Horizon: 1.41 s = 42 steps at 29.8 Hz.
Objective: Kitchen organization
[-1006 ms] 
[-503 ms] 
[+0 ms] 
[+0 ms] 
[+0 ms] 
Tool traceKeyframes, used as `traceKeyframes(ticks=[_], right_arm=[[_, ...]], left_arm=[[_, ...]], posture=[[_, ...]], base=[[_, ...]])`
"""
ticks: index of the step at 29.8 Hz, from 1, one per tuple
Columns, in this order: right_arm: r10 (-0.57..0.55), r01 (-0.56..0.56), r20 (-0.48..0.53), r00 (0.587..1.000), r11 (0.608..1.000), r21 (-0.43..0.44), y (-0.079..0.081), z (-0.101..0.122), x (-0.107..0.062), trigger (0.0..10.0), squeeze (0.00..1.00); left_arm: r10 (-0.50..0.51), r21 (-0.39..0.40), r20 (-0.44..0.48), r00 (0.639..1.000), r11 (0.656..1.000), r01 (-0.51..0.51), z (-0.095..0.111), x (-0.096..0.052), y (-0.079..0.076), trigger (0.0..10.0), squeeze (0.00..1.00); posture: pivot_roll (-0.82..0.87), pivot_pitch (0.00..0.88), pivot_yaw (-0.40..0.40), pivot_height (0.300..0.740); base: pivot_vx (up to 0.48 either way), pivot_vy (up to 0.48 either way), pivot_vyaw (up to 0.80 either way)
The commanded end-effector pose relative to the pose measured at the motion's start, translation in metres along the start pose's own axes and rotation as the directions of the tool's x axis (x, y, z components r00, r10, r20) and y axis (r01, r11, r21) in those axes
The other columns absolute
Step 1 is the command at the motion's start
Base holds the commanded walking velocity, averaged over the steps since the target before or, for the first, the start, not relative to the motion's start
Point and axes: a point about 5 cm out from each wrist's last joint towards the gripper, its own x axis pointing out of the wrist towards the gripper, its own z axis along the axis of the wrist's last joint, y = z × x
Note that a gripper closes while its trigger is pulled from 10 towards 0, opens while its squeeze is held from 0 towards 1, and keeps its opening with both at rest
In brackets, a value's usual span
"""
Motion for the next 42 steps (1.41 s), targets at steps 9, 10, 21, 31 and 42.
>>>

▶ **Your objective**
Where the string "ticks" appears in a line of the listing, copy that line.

▶ **Solution to this task**
Tool traceKeyframes, used as `traceKeyframes(ticks=[_], right_arm=[[_, ...]], left_arm=[[_, ...]], posture=[[_, ...]], base=[[_, ...]])`
ticks: index of the step at 29.8 Hz, from 1, one per tuple

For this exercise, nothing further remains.